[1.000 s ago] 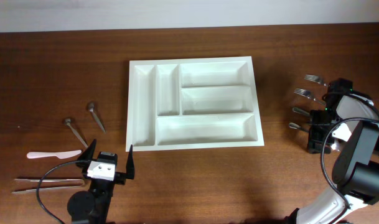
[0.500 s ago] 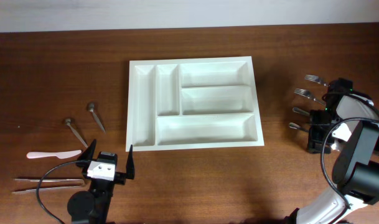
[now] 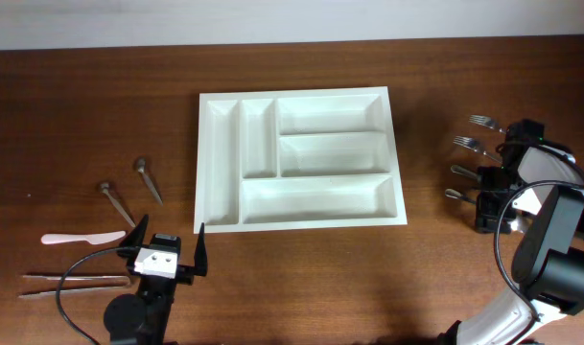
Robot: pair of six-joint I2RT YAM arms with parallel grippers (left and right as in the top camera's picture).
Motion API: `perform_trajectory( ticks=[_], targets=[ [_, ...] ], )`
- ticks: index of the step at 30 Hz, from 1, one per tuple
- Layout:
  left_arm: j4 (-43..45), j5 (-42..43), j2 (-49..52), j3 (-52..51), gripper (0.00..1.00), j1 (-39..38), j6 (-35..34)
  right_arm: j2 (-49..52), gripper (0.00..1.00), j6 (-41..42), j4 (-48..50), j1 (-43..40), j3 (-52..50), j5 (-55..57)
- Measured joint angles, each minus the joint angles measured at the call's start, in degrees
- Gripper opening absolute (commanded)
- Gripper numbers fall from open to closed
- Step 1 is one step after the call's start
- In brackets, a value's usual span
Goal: Pack container
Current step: 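Lower the right gripper over a silver spoon and align with its handle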
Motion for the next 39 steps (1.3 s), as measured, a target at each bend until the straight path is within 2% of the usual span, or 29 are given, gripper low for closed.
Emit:
perform_trajectory(
  ticks=[8, 20, 25, 31, 39],
  targets=[
    [-0.02, 0.02, 0.00, 0.00, 0.99, 0.00, -0.02, -0.02, 0.99, -0.63, 0.57, -0.04, -0.22, -0.22],
    [-0.02, 0.02, 0.00, 0.00, 0.99, 0.00, -0.02, -0.02, 0.59, -1.51, 0.22, -0.07, -0.26, -2.05],
    [-0.02, 0.02, 0.00, 0.00, 0.99, 0.00, -0.02, -0.02, 0.48, -1.40, -0.20, -0.04, -0.28, -2.47],
    [-0.02, 0.00, 0.00, 0.00, 0.99, 0.00, -0.02, -0.02, 0.43, -1.53, -0.35, -0.04, -0.28, -2.58],
    [-0.02, 0.02, 0.00, 0.00, 0.99, 0.00, -0.02, -0.02, 0.25, -1.68, -0.50, -0.04, -0.33, -2.58]
  ],
)
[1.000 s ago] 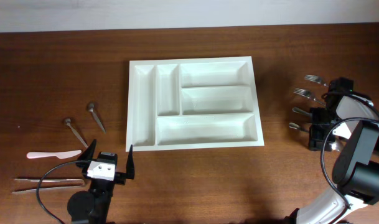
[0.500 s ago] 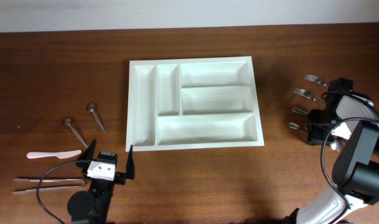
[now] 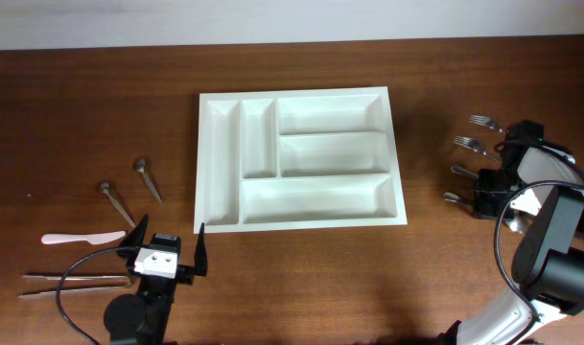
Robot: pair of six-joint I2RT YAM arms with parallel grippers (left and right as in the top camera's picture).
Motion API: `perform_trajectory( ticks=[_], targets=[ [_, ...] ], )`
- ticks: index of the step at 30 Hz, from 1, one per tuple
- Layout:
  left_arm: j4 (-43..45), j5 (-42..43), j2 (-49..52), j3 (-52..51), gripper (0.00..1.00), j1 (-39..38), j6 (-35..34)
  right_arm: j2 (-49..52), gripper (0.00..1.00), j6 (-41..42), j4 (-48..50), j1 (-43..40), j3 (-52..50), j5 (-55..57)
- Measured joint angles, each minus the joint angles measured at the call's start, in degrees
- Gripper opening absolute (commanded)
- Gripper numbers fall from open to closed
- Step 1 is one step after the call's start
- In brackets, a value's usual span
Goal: Pack container
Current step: 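Lower the right gripper over a silver spoon and align with its handle, then close the right gripper on the spoon handle and lift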
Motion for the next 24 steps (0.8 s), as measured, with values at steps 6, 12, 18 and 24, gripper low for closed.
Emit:
perform_trajectory(
  ticks=[6, 12, 18, 24],
  targets=[
    [0.02, 0.00, 0.00, -0.02, 0.99, 0.00, 0.00, 0.00, 0.21, 0.11, -0.92, 0.00, -0.04, 0.26],
    [0.00, 0.00, 0.00, -0.02, 0.99, 0.00, 0.00, 0.00, 0.09, -1.07, -2.29, 0.00, -0.17, 1.86],
    [0.00, 0.00, 0.00, 0.00, 0.99, 0.00, 0.00, 0.00, 0.04, -5.33, -2.97, 0.00, -0.44, 4.94],
    [0.02, 0.00, 0.00, 0.00, 0.99, 0.00, 0.00, 0.00, 0.04, -7.52, -3.72, 0.00, -0.76, 7.85]
  ],
)
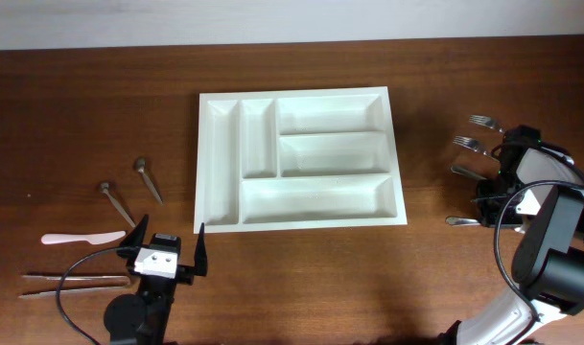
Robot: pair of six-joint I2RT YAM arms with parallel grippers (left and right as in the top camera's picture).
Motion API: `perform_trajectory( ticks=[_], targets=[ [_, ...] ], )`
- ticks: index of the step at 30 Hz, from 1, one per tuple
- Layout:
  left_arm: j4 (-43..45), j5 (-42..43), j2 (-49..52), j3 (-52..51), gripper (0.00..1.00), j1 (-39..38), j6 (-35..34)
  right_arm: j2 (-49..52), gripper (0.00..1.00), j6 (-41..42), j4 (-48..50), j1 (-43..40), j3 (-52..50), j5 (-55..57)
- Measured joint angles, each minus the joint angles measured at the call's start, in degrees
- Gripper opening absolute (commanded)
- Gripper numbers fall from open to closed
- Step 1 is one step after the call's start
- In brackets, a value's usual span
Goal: Pack container
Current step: 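Close the right gripper on the spoon handle and lift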
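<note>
The white cutlery tray [300,156] lies mid-table with several compartments, all bare. On the right lie two forks [481,122] [468,145] and a metal utensil [463,171]. A fourth metal utensil [458,220] lies nearer the front, its handle running into my right gripper [484,209], which looks closed on it. My left gripper [172,241] stands open near the tray's front left corner, holding nothing.
To the left lie two spoons [112,199] [148,179], a pale pink knife [81,238] and two thin sticks [73,283] beside the left arm. The right arm's body [555,249] fills the front right corner.
The frontmost utensil on the right has shifted toward the table's front, its head now lower in view. My right gripper has moved slightly with it. The left arm is unchanged.
My right gripper stood over the handles of the utensils on the right through the first two moments, reaching farther front. It then sat a little farther back on the frontmost utensil's handle. Now that utensil lies displaced toward the front. The tray and left side never changed.
</note>
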Motion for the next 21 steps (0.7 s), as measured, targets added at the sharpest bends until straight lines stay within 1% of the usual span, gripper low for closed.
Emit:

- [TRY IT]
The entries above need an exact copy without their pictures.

- [SOLUTION TO THE EXERCISE]
[1.000 s ago] 
[0.500 s ago] 
[now] 
Robot: pair of six-joint I2RT YAM arms with parallel grippers (left and right as in the top camera's picture).
Motion API: `perform_trajectory( ticks=[_], targets=[ [_, ...] ], )`
- ticks: index of the step at 30 Hz, from 1, one per tuple
- Layout:
  left_arm: j4 (-43..45), j5 (-42..43), j2 (-49..52), j3 (-52..51), gripper (0.00..1.00), j1 (-39..38), j6 (-35..34)
  right_arm: j2 (-49..52), gripper (0.00..1.00), j6 (-41..42), j4 (-48..50), j1 (-43..40), j3 (-52..50), j5 (-55..57)
- Measured joint angles, each minus the joint angles measured at the call's start, in degrees
- Gripper opening absolute (commanded)
- Gripper numbers fall from open to closed
- Step 1 is one step after the call's start
- In brackets, a value's usual span
Goal: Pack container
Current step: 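Lower the right gripper over a silver spoon and align with its handle
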Motion for the next 39 steps (1.3 s), as measured, a target at each bend until the straight path is within 2% of the usual span, or 29 are given, gripper low for closed.
Emit:
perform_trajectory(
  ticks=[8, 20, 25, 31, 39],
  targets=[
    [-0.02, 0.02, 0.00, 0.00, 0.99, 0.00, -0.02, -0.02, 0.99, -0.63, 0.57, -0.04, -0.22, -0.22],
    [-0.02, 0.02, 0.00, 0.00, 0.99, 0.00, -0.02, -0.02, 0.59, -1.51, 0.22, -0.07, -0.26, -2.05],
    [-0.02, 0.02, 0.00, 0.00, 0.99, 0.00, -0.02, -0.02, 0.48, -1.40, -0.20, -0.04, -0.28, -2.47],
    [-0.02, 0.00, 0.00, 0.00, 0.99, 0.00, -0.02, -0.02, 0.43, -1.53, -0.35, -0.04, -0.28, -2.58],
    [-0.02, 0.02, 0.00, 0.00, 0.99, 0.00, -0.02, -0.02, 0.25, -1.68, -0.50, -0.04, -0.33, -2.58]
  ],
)
[1.000 s ago] 
[0.500 s ago] 
[now] 
Robot: pair of six-joint I2RT YAM arms with parallel grippers (left and right as in the top camera's picture).
Motion API: `perform_trajectory( ticks=[_], targets=[ [_, ...] ], )`
- ticks: index of the step at 30 Hz, from 1, one per tuple
- Layout:
  left_arm: j4 (-43..45), j5 (-42..43), j2 (-49..52), j3 (-52..51), gripper (0.00..1.00), j1 (-39..38), j6 (-35..34)
  right_arm: j2 (-49..52), gripper (0.00..1.00), j6 (-41..42), j4 (-48..50), j1 (-43..40), j3 (-52..50), j5 (-55..57)
- Measured joint angles, each minus the joint angles measured at the call's start, in degrees
- Gripper opening absolute (commanded)
- Gripper numbers fall from open to closed
- Step 1 is one step after the call's start
- In brackets, a value's usual span
Goal: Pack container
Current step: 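Lower the right gripper over a silver spoon and align with its handle, then close the right gripper on the spoon handle and lift
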Motion for the next 24 steps (0.8 s), as measured, with values at steps 6, 12, 18 and 24, gripper low for closed.
Emit:
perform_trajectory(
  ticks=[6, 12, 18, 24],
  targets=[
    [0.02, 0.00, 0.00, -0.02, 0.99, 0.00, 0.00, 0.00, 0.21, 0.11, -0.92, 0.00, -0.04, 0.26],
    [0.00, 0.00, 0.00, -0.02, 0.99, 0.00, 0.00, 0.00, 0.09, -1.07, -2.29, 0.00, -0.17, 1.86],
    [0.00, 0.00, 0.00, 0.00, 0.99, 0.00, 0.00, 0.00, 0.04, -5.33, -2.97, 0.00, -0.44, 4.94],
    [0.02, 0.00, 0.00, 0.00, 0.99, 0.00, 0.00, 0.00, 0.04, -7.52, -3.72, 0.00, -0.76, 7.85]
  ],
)
Robot: pair of six-joint I2RT YAM arms with parallel grippers (left and right as in the top camera's picture).
Motion API: `perform_trajectory( ticks=[_], targets=[ [_, ...] ], )`
- ticks: index of the step at 30 Hz, from 1, one per tuple
- Layout:
  left_arm: j4 (-43..45), j5 (-42..43), j2 (-49..52), j3 (-52..51), gripper (0.00..1.00), j1 (-39..38), j6 (-35..34)
  right_arm: j2 (-49..52), gripper (0.00..1.00), j6 (-41..42), j4 (-48..50), j1 (-43..40), j3 (-52..50), j5 (-55..57)
- Measured joint angles, each minus the joint angles measured at the call's start, in degrees
- Gripper opening absolute (commanded)
- Gripper numbers fall from open to closed
- Step 1 is one step after the call's start
- In brackets, a value's usual span
Goal: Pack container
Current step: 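Close the right gripper on the spoon handle and lift
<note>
The white cutlery tray [300,156] lies mid-table with several compartments, all bare. On the right lie two forks [481,122] [468,145] and a metal utensil [463,171]. A fourth metal utensil [458,220] lies nearer the front, its handle running into my right gripper [484,209], which looks closed on it. My left gripper [172,241] stands open near the tray's front left corner, holding nothing.
To the left lie two spoons [112,199] [148,179], a pale pink knife [81,238] and two thin sticks [73,283] beside the left arm. The right arm's body [555,249] fills the front right corner.
The frontmost utensil on the right has shifted toward the table's front, its head now lower in view. My right gripper has moved slightly with it. The left arm is unchanged.
My right gripper stood over the handles of the utensils on the right through the first two moments, reaching farther front. It then sat a little farther back on the frontmost utensil's handle. Now that utensil lies displaced toward the front. The tray and left side never changed.
</note>
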Motion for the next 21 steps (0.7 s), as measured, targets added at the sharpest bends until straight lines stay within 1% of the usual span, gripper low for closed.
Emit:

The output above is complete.